**Problem requirements**
Nothing but an exact repetition of the entries should appear in the answer.

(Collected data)
========================================
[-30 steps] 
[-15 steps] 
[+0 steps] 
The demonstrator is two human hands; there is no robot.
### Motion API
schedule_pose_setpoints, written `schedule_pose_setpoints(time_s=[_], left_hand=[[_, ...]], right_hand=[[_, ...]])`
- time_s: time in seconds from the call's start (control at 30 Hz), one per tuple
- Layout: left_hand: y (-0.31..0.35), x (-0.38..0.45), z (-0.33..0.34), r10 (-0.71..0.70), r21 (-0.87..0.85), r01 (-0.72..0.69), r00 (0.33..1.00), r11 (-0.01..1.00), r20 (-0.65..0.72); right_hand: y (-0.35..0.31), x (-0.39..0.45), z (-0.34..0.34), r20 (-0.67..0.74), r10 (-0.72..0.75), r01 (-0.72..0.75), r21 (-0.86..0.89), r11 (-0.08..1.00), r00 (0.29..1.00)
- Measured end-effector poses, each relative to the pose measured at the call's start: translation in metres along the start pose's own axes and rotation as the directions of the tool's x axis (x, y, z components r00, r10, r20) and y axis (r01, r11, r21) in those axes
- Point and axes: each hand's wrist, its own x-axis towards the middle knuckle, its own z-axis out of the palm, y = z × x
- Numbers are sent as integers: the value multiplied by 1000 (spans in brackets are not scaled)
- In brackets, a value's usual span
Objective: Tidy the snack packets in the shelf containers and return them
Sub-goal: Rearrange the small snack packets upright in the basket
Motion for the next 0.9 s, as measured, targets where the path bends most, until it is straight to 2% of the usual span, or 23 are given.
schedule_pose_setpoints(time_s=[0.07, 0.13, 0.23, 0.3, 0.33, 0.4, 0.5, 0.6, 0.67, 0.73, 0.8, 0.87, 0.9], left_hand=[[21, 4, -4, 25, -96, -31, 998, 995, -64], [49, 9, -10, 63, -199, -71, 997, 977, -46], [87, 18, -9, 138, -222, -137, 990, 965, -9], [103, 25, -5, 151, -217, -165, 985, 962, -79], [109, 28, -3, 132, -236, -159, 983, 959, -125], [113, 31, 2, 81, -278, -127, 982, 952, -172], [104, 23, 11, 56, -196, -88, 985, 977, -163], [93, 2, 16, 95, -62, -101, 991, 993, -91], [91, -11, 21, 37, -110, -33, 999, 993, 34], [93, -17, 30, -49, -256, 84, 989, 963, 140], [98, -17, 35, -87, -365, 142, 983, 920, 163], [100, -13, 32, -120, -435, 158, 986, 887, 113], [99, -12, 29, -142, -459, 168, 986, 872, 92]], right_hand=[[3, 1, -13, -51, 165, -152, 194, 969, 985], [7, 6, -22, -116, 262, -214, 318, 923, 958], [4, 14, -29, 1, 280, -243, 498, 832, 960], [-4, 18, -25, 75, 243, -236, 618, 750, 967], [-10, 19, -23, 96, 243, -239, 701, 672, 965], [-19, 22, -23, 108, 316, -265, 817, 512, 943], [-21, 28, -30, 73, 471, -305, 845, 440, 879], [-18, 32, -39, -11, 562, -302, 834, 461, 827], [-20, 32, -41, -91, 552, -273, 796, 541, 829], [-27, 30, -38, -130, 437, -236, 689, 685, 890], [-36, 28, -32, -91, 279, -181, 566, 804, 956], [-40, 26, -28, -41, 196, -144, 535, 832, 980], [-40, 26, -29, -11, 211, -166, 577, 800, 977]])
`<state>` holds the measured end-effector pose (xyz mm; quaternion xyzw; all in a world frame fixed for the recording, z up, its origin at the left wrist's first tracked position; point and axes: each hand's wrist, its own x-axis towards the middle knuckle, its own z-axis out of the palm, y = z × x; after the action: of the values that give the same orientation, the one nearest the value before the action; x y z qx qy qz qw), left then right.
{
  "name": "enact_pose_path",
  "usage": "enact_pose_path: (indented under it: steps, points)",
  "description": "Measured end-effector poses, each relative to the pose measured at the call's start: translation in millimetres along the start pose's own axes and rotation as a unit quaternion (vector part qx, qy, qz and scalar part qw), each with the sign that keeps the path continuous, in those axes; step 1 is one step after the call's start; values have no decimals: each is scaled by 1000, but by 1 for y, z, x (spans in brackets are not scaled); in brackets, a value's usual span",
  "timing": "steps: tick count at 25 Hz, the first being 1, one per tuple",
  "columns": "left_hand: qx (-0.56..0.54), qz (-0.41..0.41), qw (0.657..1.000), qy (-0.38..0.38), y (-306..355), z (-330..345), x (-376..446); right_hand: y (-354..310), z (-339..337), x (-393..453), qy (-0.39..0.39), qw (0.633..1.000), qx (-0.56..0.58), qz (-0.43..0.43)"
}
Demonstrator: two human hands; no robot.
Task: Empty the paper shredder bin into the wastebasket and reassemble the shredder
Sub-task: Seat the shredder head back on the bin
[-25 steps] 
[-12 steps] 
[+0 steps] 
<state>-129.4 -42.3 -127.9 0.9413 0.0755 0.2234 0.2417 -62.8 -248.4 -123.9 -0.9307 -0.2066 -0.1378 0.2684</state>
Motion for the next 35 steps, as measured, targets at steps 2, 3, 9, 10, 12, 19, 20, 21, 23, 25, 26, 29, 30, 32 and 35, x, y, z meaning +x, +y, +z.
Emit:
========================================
**Answer below**
[-30 steps] 
[-15 steps] 
[+0 steps] 
The demonstrator is two human hands; there is no robot.
### Motion API
schedule_pose_setpoints, written `schedule_pose_setpoints(time_s=[_], left_hand=[[_, ...]], right_hand=[[_, ...]])`
- time_s: time in seconds from the call's start (control at 30 Hz), one per tuple
- Layout: left_hand: y (-0.31..0.35), x (-0.38..0.45), z (-0.33..0.34), r10 (-0.71..0.70), r21 (-0.87..0.85), r01 (-0.72..0.69), r00 (0.33..1.00), r11 (-0.01..1.00), r20 (-0.65..0.72); right_hand: y (-0.35..0.31), x (-0.39..0.45), z (-0.34..0.34), r20 (-0.67..0.74), r10 (-0.72..0.75), r01 (-0.72..0.75), r21 (-0.86..0.89), r11 (-0.08..1.00), r00 (0.29..1.00)
- Measured end-effector poses, each relative to the pose measured at the call's start: translation in metres along the start pose's own axes and rotation as the directions of the tool's x axis (x, y, z components r00, r10, r20) and y axis (r01, r11, r21) in those axes
- Point and axes: each hand's wrist, its own x-axis towards the middle knuckle, its own z-axis out of the palm, y = z × x
- Numbers are sent as integers: the value multiplied by 1000 (spans in brackets are not scaled)
- In brackets, a value's usual span
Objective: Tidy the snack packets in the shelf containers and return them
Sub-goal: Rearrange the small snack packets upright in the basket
Motion for the next 0.9 s, as measured, targets where the path bends most, until it is straight to 2% of the usual span, or 23 are given.
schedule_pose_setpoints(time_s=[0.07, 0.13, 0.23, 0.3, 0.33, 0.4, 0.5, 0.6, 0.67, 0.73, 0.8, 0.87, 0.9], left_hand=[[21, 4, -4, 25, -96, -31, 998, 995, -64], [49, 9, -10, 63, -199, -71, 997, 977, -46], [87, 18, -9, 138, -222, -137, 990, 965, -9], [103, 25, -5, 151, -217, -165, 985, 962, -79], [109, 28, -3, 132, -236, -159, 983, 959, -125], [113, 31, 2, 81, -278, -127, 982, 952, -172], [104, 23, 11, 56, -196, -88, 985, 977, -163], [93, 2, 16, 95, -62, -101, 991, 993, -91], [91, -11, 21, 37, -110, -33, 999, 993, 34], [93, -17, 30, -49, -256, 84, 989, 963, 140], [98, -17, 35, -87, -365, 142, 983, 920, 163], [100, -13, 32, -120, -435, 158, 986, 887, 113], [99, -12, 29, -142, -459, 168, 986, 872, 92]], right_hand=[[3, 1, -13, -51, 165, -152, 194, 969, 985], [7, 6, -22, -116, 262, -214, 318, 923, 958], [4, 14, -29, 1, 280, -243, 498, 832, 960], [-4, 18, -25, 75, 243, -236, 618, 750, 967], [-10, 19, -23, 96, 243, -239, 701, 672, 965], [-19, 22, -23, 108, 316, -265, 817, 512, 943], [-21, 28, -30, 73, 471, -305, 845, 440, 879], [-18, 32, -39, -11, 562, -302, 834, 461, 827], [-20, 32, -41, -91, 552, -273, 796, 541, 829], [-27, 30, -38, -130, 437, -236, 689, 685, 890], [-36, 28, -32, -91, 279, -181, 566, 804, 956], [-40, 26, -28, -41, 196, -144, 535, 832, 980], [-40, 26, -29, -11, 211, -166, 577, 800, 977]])
`<state>` holds the measured end-effector pose (xyz mm; quaternion xyzw; all in a world frame fixed for the recording, z up, its origin at the left wrist's first tracked position; point and axes: each hand's wrist, its own x-axis towards the middle knuckle, its own z-axis out of the palm, y = z × x; after the action: of the values that give the same orientation, the one nearest the value before the action; x y z qx qy qz qw), left then right.
{
  "name": "enact_pose_path",
  "usage": "enact_pose_path: (indented under it: steps, points)",
  "description": "Measured end-effector poses, each relative to the pose measured at the call's start: translation in millimetres along the start pose's own axes and rotation as a unit quaternion (vector part qx, qy, qz and scalar part qw), each with the sign that keeps the path continuous, in those axes; step 1 is one step after the call's start; values have no decimals: each is scaled by 1000, but by 1 for y, z, x (spans in brackets are not scaled); in brackets, a value's usual span",
  "timing": "steps: tick count at 25 Hz, the first being 1, one per tuple",
  "columns": "left_hand: qx (-0.56..0.54), qz (-0.41..0.41), qw (0.657..1.000), qy (-0.38..0.38), y (-306..355), z (-330..345), x (-376..446); right_hand: y (-354..310), z (-339..337), x (-393..453), qy (-0.39..0.39), qw (0.633..1.000), qx (-0.56..0.58), qz (-0.43..0.43)"
}
Demonstrator: two human hands; no robot.
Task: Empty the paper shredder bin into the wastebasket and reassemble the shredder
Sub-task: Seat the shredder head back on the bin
[-25 steps] 
[-12 steps] 
[+0 steps] 
<state>-129.4 -42.3 -127.9 0.9413 0.0755 0.2234 0.2417 -62.8 -248.4 -123.9 -0.9307 -0.2066 -0.1378 0.2684</state>
Motion for the next 35 steps, as measured, targets at steps 2, 3, 9, 10, 12, 19, 20, 21, 23, 25, 26, 29, 30, 32 and 35, x, y, z meaning +x, +y, +z.
Emit:

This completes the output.